- **Exercise objective**
Retype the listing below exactly, pictures removed.

- **Source data**
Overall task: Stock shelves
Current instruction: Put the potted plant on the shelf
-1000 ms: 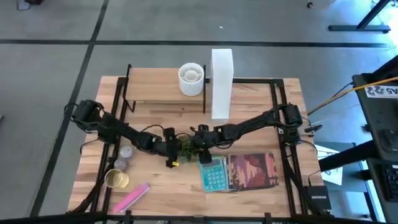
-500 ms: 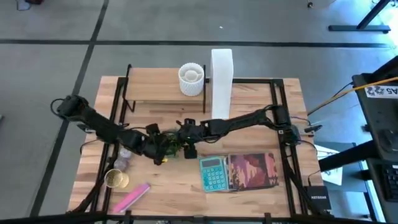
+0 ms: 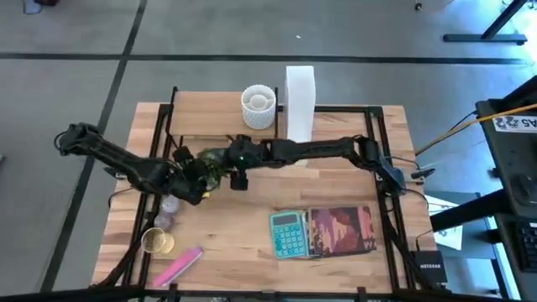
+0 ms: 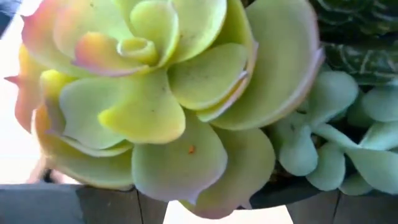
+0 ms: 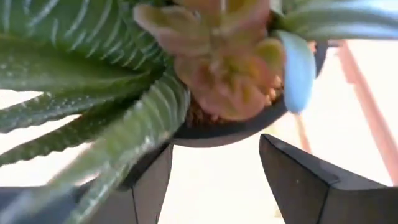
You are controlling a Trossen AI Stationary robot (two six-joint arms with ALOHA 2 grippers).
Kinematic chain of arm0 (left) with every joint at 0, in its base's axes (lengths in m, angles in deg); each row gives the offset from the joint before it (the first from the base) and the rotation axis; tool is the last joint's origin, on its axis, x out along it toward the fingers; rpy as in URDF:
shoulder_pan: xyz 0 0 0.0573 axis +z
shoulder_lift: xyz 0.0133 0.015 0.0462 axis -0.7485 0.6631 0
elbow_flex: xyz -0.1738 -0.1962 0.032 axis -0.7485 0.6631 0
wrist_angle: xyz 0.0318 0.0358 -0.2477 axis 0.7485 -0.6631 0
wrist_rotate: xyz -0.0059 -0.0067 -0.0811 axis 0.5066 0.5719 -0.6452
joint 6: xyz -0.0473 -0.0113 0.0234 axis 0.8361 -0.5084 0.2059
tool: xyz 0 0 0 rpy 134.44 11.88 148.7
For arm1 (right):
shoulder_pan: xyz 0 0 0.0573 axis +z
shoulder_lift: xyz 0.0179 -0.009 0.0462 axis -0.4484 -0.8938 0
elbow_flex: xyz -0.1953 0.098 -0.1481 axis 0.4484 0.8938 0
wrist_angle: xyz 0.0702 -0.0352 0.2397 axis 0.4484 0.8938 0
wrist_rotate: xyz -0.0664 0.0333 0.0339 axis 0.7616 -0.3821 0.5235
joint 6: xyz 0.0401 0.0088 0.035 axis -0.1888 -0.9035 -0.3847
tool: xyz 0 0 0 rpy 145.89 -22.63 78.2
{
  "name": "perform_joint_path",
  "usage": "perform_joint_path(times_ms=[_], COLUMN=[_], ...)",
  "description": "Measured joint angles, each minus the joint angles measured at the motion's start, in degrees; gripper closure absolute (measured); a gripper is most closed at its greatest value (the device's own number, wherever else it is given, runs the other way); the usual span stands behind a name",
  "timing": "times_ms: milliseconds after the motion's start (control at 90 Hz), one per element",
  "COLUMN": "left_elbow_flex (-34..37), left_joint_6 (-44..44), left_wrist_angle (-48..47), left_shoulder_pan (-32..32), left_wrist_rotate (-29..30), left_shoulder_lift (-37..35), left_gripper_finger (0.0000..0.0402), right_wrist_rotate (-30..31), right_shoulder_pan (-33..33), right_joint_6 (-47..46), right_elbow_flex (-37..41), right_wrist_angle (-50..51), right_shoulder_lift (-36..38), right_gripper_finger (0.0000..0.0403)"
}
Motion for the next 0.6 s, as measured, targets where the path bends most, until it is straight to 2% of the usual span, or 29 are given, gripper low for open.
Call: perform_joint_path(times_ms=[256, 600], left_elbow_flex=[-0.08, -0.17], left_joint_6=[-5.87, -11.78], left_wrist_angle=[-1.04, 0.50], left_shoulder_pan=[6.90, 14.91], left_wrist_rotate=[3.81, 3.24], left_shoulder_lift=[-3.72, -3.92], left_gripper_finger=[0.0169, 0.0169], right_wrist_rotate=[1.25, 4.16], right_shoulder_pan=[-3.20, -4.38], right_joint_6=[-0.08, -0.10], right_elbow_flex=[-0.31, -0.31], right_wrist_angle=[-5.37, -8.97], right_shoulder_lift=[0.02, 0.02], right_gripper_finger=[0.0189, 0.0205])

- **Exercise result**
Overall task: Stock shelves
Current instruction: Put the potted plant on the shelf
-1000 ms: 
-500 ms: 
+0 ms: 
+0 ms: 
+0 ms: 
You are controlling a Trossen AI Stationary robot (two six-joint arms with ALOHA 2 grippers).
Kinematic chain of arm0 (left) with every joint at 0, in its base's axes (lengths in m, angles in deg); each row gives the offset from the joint before it (the first from the base) and the rotation axis; tool is the last joint's origin, on its axis, x out along it toward the fingers; rpy as in URDF:
shoulder_pan: xyz 0 0 0.0573 axis +z
shoulder_lift: xyz 0.0133 0.015 0.0462 axis -0.7485 0.6631 0
elbow_flex: xyz -0.1738 -0.1962 0.032 axis -0.7485 0.6631 0
wrist_angle: xyz 0.0318 0.0358 -0.2477 axis 0.7485 -0.6631 0
wrist_rotate: xyz -0.0059 -0.0067 -0.0811 axis 0.5066 0.5719 -0.6452
joint 6: xyz -0.0473 -0.0113 0.0234 axis 0.8361 -0.5084 0.2059
tool: xyz 0 0 0 rpy 134.44 11.88 148.7
For arm1 (right):
shoulder_pan: xyz 0 0 0.0573 axis +z
shoulder_lift: xyz 0.0179 -0.009 0.0462 axis -0.4484 -0.8938 0
elbow_flex: xyz -0.1953 0.098 -0.1481 axis 0.4484 0.8938 0
wrist_angle: xyz 0.0702 -0.0352 0.2397 axis 0.4484 0.8938 0
wrist_rotate: xyz -0.0664 0.0333 0.0339 axis 0.7616 -0.3821 0.5235
joint 6: xyz 0.0401 0.0088 0.035 axis -0.1888 -0.9035 -0.3847
tool: xyz 0 0 0 rpy 145.89 -22.63 78.2
{
  "name": "perform_joint_path",
  "usage": "perform_joint_path(times_ms=[_], COLUMN=[_], ...)",
  "description": "Measured joint angles, each minus the joint angles measured at the motion's start, in degrees; gripper closure absolute (measured); a gripper is most closed at its greatest value (the device's own number, wherever else it is given, runs the other way); the usual span stands behind a name",
  "timing": "times_ms: milliseconds after the motion's start (control at 90 Hz), one per element",
  "COLUMN": "left_elbow_flex (-34..37), left_joint_6 (-44..44), left_wrist_angle (-48..47), left_shoulder_pan (-32..32), left_wrist_rotate (-29..30), left_shoulder_lift (-37..35), left_gripper_finger (0.0000..0.0402), right_wrist_rotate (-30..31), right_shoulder_pan (-33..33), right_joint_6 (-47..46), right_elbow_flex (-37..41), right_wrist_angle (-50..51), right_shoulder_lift (-36..38), right_gripper_finger (0.0000..0.0403)"
}
Motion for the next 0.6 s, as measured, targets where the path bends most, until it is straight to 2% of the usual span, or 29 are given, gripper low for open.
Call: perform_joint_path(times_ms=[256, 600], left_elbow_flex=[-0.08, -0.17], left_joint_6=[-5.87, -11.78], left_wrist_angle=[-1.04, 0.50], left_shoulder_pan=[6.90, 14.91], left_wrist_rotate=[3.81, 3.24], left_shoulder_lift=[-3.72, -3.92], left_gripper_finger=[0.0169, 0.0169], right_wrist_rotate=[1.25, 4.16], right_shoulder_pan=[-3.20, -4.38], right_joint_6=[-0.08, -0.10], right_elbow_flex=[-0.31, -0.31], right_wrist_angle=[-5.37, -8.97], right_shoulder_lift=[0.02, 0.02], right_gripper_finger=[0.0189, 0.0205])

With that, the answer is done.